> [WORK TO COMPLETE]: Could you please write out each line of the records exactly, minus the pictures?

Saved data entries
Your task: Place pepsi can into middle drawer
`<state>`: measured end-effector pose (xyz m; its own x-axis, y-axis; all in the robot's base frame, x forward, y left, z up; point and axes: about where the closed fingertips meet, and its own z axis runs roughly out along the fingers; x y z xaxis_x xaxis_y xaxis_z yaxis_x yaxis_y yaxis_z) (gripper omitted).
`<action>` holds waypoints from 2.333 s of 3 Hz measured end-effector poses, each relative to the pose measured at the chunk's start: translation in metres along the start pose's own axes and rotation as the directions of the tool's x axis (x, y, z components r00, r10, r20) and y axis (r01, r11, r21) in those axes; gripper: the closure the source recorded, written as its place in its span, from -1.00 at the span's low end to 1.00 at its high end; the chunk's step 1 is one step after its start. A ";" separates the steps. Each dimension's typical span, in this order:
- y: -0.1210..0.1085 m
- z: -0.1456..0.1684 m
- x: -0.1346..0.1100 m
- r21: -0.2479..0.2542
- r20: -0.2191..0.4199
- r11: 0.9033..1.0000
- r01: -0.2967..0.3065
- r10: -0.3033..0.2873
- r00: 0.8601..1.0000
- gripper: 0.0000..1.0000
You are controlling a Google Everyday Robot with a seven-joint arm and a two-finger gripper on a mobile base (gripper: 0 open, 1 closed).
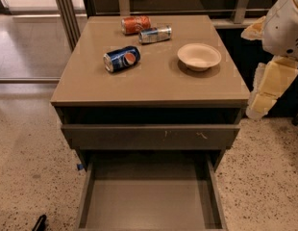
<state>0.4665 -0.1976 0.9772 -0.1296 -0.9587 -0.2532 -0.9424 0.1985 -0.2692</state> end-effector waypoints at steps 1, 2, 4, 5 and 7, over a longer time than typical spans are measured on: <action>-0.026 0.023 0.005 0.034 0.065 0.999 -0.012 0.010 0.998 -1.00; -0.074 0.059 -0.009 0.043 0.149 0.998 0.053 -0.059 0.987 -1.00; -0.150 0.127 -0.068 -0.024 0.290 0.973 0.229 -0.212 0.933 -1.00; -0.167 0.154 -0.113 -0.068 0.359 0.947 0.314 -0.270 0.893 -1.00; -0.183 0.166 -0.158 -0.040 0.420 0.926 0.374 -0.325 0.847 -1.00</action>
Offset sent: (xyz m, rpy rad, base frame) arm 0.1806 0.0247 -0.0356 0.2113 -0.1660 0.2215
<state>0.7106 -0.0490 0.9117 0.3255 -0.7914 -0.5174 -0.9338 -0.1831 -0.3074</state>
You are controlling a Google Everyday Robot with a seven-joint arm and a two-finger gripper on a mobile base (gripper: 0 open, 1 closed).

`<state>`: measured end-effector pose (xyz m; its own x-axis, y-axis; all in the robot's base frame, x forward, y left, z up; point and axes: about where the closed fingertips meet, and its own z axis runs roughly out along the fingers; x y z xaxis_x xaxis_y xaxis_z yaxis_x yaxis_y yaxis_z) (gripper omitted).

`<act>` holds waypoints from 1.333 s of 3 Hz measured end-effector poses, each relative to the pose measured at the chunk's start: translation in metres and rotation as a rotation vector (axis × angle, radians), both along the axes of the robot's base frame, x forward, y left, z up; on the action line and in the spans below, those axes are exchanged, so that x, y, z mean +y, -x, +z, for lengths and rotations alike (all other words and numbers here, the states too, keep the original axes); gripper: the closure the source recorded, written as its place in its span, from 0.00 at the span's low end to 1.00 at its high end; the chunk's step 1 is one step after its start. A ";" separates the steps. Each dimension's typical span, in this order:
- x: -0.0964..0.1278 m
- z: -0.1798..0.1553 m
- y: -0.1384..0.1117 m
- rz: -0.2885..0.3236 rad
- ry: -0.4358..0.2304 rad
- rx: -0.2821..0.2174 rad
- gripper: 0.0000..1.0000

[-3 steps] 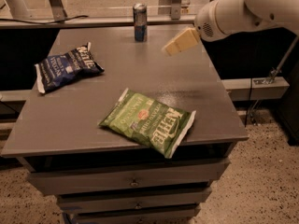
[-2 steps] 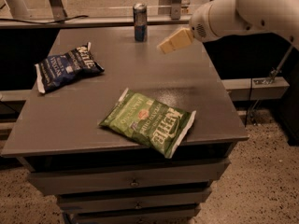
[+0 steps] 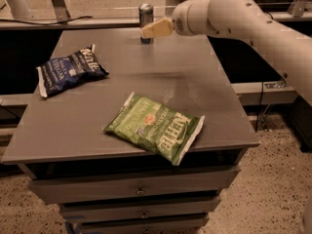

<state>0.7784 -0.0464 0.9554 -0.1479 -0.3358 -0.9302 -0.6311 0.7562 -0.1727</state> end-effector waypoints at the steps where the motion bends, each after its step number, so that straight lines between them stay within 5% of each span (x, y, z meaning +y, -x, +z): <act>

> [RESPONSE TO THIS EXERCISE]:
Your task: Place pepsi can into middle drawer
`<state>`: measured end-effector pose (xyz m; its own x-axis, y-axis; all in the robot's base frame, x forward, y left, z up; point and axes: about where the closed fingertips meet, and its own z axis runs roughly out along the fingers; x y z xaxis_x xaxis_y xaxis_z yaxis_x yaxis_y yaxis_z) (gripper omitted).
`<action>` holds waypoints from 2.333 s of 3 Hz measured end-effector poses, each relative to the pose measured at the chunk's start: translation in metres along the start pose's own axes and rotation as the directions of the tool's x axis (x, y, z components r00, r10, r20) and y axis (r01, r11, r21) in those axes; gripper: the closure the source recorded, written as its place in its span, from -1.00 at the span's low end to 1.00 at its high end; the chunk's step 1 is one step after its start. A ";" separates the steps. Each dimension's typical span, in this order:
- y: -0.1210..0.1085 m
- z: -0.1456..0.1684 m
- x: -0.1346..0.1100 m
- r21: -0.2479..0.2542
- r20: -0.2191..0.4199
- r11: 0.9033..1.0000
- r01: -0.2967..0.3065
- r10: -0.3033..0.2873
- r00: 0.8601..1.0000
- gripper: 0.0000..1.0000
You are controlling a Google Everyday Robot with a seven-joint arm and a two-finger gripper on a mobile base (gripper: 0 open, 1 closed).
<state>0.4665 -0.1976 0.9772 -0.1296 -0.9587 -0.2532 -0.9424 0.1985 -0.2692</state> end-effector waypoints at steps 1, 2, 4, 5 and 7, over a longer time than typical spans are measured on: <action>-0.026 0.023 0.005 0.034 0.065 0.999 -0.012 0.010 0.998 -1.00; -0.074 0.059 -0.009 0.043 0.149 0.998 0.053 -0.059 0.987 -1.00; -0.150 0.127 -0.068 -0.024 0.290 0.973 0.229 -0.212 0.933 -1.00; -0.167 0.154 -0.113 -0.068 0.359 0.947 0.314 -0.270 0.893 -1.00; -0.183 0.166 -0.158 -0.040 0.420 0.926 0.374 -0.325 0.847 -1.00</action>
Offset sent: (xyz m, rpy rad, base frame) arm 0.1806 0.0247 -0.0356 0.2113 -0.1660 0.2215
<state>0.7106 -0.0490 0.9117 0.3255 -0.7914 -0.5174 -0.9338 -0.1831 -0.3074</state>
You are controlling a Google Everyday Robot with a seven-joint arm and a two-finger gripper on a mobile base (gripper: 0 open, 1 closed).

`<state>`: measured end-effector pose (xyz m; its own x-axis, y-axis; all in the robot's base frame, x forward, y left, z up; point and axes: about where the closed fingertips meet, and its own z axis runs roughly out along the fingers; x y z xaxis_x xaxis_y xaxis_z yaxis_x yaxis_y yaxis_z) (gripper omitted).

`<act>` holds waypoints from 1.333 s of 3 Hz measured end-effector poses, each relative to the pose measured at the chunk's start: translation in metres and rotation as a rotation vector (axis × angle, radians), both along the axes of the robot's base frame, x forward, y left, z up; on the action line and in the spans below, those axes are exchanged, so that x, y, z mean +y, -x, +z, for lengths and rotations alike (all other words and numbers here, the states too, keep the original axes); gripper: the closure the source recorded, written as its place in its span, from 0.00 at the span's low end to 1.00 at its high end; the chunk's step 1 is one step after its start. A ";" separates the steps. Each dimension's typical span, in this order:
- x: -0.0964..0.1278 m
- z: -0.1798..0.1553 m
- y: -0.1384..0.1117 m
- rz: -0.2885..0.3236 rad
- ry: -0.4358..0.2304 rad
- rx: -0.2821..0.2174 rad
- gripper: 0.0000..1.0000

[-3 steps] 
[-2 steps] 
[+0 steps] 

<state>0.7784 -0.0464 0.9554 -0.1479 -0.3358 -0.9302 -0.6311 0.7562 -0.1727</state> end-effector waypoints at the steps where the motion bends, each after its step number, so that straight lines between them stay within 5% of each span (x, y, z meaning +y, -x, +z): <act>

The output is finished, and nothing else is needed.